* What you are asked to do:
Whenever the word "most" turns up in a line below, that line should be copied.

* Items from a dataset:
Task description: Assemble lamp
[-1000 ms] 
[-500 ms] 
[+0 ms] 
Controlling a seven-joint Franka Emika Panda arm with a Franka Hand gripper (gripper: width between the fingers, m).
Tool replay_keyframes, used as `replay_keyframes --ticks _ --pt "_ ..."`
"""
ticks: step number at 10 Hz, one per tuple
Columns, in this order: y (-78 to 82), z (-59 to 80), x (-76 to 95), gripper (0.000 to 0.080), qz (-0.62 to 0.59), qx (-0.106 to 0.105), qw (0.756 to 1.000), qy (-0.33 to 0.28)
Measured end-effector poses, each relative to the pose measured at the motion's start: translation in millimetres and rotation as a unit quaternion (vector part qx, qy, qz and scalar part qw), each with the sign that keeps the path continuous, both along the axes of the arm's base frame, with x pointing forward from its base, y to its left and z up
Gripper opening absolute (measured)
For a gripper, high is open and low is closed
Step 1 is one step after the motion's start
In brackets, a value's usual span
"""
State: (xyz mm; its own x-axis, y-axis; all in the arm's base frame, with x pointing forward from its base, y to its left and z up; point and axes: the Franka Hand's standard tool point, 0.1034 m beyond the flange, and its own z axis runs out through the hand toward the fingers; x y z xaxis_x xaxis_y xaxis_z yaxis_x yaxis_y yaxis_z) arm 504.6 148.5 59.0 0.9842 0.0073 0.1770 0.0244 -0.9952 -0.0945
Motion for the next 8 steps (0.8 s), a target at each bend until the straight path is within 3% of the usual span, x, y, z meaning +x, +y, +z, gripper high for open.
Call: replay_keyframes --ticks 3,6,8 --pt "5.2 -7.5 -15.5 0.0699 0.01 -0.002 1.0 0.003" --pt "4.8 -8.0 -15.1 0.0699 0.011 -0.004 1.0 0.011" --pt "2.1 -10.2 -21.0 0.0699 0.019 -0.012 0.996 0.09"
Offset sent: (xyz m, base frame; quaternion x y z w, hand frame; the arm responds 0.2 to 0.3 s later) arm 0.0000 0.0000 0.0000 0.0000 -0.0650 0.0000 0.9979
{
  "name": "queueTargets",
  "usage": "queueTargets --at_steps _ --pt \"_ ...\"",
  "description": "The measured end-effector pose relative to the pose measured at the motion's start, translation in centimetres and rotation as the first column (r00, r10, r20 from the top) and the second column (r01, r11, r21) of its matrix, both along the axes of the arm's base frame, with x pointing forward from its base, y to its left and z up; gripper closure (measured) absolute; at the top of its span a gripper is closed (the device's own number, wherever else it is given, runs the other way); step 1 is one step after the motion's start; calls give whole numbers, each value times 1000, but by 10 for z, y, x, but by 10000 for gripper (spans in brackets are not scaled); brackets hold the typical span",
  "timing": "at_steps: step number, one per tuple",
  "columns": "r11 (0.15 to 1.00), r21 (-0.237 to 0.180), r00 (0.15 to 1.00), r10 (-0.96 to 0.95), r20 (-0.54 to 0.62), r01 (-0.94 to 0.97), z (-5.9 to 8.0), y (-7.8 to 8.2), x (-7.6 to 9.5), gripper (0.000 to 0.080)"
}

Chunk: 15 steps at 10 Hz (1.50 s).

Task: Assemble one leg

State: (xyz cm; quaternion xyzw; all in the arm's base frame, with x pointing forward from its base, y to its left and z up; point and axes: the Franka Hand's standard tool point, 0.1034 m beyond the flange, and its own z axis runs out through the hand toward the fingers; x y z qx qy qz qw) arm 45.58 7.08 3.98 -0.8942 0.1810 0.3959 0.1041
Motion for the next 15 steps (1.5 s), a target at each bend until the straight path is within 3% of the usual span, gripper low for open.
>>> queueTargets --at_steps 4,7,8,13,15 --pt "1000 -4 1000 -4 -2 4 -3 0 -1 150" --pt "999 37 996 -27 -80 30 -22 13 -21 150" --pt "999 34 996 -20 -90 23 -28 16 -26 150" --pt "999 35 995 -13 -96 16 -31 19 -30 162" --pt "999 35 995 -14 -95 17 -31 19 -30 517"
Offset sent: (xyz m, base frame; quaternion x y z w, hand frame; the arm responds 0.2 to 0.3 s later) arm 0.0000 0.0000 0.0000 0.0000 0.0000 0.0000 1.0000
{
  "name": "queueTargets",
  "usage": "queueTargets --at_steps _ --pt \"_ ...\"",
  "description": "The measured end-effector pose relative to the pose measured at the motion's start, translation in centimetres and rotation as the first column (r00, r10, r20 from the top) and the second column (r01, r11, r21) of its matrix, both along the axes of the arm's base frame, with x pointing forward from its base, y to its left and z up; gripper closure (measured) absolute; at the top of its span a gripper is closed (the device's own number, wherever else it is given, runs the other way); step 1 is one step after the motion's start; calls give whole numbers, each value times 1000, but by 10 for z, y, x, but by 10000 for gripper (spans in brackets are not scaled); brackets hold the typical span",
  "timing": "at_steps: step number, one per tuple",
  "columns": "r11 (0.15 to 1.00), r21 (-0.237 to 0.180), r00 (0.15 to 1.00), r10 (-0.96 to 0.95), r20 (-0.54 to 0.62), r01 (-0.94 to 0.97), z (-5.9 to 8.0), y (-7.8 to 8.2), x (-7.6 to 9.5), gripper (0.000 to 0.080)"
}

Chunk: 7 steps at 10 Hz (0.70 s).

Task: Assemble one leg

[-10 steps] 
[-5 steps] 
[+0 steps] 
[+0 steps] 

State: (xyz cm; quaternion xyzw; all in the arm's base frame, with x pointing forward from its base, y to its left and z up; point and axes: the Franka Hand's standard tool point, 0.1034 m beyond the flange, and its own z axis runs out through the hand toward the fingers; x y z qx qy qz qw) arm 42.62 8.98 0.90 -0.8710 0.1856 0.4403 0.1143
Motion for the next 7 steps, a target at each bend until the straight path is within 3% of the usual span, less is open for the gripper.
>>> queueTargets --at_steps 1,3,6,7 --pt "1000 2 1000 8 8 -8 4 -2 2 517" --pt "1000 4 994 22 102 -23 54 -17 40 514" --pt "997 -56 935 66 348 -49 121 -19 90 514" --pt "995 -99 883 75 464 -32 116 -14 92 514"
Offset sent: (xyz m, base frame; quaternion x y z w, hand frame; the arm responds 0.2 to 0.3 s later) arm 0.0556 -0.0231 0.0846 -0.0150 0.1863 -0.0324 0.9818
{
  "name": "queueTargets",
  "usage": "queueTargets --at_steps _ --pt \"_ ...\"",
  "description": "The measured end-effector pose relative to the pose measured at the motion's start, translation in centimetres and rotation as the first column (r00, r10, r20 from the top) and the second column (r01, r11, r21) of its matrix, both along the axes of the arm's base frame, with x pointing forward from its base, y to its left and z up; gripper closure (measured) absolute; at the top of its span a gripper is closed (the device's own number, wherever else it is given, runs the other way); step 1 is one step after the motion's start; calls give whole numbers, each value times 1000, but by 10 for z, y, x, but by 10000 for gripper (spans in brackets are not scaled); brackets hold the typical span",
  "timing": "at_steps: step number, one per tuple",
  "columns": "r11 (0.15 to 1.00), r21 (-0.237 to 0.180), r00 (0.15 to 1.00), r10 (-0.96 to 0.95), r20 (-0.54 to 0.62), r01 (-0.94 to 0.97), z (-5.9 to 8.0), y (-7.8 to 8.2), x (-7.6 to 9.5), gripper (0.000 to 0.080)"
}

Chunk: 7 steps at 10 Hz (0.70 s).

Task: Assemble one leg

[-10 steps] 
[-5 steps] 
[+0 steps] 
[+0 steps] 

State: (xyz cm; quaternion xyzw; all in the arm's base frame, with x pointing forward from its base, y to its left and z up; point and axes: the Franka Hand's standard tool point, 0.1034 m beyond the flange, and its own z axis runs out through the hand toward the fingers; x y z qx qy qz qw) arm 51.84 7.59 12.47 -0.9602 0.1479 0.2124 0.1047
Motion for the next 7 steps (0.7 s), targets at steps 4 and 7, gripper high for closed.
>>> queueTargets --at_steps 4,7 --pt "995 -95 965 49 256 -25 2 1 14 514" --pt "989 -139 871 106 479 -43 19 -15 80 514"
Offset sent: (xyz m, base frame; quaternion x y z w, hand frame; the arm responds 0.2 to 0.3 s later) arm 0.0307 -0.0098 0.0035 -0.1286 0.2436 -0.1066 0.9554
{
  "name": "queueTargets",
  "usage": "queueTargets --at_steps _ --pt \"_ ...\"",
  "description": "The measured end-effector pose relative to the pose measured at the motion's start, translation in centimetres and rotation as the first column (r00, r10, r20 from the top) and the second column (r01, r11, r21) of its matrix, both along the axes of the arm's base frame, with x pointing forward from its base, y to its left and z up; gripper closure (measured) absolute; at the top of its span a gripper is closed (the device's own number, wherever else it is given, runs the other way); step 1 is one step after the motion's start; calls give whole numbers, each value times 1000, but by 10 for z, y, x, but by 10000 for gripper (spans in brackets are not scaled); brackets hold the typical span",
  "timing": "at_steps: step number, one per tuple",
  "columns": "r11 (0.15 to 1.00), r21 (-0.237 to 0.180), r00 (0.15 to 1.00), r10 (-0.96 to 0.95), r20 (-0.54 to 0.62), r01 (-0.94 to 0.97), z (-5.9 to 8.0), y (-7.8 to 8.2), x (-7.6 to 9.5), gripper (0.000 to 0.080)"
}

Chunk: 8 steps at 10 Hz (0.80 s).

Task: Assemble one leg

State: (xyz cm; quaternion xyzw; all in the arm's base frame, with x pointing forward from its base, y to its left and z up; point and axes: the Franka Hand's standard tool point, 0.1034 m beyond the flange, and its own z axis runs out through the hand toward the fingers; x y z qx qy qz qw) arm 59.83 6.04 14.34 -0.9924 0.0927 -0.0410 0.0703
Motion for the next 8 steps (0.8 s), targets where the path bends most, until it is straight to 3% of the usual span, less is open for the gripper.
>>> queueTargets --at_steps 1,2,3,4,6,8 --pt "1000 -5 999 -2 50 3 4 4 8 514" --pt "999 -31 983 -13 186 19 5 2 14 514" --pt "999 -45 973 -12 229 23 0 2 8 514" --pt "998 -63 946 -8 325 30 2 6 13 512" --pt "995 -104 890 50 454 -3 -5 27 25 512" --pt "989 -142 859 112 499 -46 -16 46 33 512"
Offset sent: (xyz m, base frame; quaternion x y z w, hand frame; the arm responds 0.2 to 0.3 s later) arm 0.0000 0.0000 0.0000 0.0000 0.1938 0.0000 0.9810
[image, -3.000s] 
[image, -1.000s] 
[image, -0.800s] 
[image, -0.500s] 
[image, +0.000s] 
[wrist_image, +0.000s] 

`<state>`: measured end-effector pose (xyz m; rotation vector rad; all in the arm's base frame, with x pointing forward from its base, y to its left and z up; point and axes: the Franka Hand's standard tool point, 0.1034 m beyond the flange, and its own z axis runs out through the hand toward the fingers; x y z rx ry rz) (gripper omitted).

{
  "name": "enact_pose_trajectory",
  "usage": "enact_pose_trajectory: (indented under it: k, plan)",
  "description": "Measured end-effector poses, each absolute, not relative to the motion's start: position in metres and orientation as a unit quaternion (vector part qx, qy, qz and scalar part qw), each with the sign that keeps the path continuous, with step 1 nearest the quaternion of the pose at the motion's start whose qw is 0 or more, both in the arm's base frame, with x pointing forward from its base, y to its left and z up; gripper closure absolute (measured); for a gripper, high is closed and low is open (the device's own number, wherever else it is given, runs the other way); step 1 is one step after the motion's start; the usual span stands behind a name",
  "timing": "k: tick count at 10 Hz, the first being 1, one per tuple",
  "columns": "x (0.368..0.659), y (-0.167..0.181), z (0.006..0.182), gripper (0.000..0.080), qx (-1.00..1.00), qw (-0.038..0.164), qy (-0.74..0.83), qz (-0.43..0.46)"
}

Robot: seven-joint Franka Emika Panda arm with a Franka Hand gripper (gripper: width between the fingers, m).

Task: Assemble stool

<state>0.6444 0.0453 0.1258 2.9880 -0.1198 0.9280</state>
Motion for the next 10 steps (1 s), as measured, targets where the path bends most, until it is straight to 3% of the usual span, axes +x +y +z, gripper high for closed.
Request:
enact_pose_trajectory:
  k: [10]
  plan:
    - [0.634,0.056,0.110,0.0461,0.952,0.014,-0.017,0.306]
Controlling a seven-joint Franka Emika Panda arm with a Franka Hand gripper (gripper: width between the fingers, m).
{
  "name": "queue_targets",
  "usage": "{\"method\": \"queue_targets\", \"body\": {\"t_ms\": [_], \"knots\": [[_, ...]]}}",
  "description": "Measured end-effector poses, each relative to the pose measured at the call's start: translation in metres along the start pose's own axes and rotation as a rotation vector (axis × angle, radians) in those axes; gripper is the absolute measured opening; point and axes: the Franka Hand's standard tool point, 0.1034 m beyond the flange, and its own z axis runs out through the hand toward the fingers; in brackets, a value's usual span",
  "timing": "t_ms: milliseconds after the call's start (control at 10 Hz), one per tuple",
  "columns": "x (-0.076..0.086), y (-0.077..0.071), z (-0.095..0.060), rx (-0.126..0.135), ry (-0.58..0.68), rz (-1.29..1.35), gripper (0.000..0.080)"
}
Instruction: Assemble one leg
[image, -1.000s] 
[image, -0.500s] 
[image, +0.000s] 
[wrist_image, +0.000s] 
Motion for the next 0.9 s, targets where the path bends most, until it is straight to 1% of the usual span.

* Result:
Motion for the next 8 steps (0.8 s), targets where the path bends most, until it is straight to 3% of the usual span, less is open for the gripper.
Motion for the next 10 steps (1 s), as measured, targets where the path bends most, until it is straight to 3% of the usual span, axes +x +y +z, gripper high for closed.
Motion for the next 0.9 s, targets where the path bends most, until it is straight to 1% of the usual span.

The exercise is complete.